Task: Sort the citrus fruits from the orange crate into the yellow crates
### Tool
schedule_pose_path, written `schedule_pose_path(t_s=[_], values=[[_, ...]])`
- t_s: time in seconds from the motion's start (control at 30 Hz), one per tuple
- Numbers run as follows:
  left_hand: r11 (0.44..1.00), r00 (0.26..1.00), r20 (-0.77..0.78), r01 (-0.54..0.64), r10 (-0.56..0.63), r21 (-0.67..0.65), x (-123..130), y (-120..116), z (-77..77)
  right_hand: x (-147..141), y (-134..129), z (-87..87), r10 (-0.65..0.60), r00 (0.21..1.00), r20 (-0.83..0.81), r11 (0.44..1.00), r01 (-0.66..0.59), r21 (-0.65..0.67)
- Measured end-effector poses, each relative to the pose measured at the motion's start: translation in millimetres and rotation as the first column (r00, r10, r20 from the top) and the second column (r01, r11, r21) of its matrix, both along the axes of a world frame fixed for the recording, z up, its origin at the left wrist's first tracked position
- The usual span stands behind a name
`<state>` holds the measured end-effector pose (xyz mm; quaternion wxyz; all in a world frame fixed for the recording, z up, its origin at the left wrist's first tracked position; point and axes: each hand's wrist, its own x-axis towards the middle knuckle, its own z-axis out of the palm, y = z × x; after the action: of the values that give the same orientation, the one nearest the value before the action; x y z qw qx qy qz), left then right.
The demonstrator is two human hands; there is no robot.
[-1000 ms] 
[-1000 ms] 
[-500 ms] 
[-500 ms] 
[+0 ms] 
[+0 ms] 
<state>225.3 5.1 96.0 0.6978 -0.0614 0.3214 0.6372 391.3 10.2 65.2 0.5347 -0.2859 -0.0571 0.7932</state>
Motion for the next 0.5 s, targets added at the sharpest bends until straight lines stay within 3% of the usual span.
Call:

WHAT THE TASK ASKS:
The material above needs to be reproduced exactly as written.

FINAL ANSWER:
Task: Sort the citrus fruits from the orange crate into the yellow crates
### Tool
schedule_pose_path, written `schedule_pose_path(t_s=[_], values=[[_, ...]])`
- t_s: time in seconds from the motion's start (control at 30 Hz), one per tuple
- Numbers run as follows:
  left_hand: r11 (0.44..1.00), r00 (0.26..1.00), r20 (-0.77..0.78), r01 (-0.54..0.64), r10 (-0.56..0.63), r21 (-0.67..0.65), x (-123..130), y (-120..116), z (-77..77)
  right_hand: x (-147..141), y (-134..129), z (-87..87), r10 (-0.65..0.60), r00 (0.21..1.00), r20 (-0.83..0.81), r11 (0.44..1.00), r01 (-0.66..0.59), r21 (-0.65..0.67)
- Measured end-effector poses, each relative to the pose measured at the motion's start: translation in millimetres and rotation as the first column (r00, r10, r20 from the top) and the second column (r01, r11, r21) of its matrix, both along the axes of a world frame fixed for the recording, z up, its origin at the left wrist's first tracked position
- The usual span stands behind a name
`<state>` holds the measured end-effector pose (xyz mm; quaternion wxyz; all in a world frame fixed for the recording, z up, its origin at the left wrist's first tracked position; point and axes: each hand's wrist, its own x-axis towards the middle knuckle, its own z-axis out of the palm, y = z × x; after the action: of the values that give the same orientation, the one nearest the value before the action; x y z qw qx qy qz), left then right.
The demonstrator is two human hands; there is no robot.
[-1000 ms] 
[-1000 ms] 
[-500 ms] 
[-500 ms] 
[+0 ms] 
[+0 ms] 
<state>225.3 5.1 96.0 0.6978 -0.0614 0.3214 0.6372 391.3 10.2 65.2 0.5347 -0.2859 -0.0571 0.7932</state>
Motion for the next 0.5 s, targets added at the sharpest bends until straight lines stay within 3% of the usual span.
Call:

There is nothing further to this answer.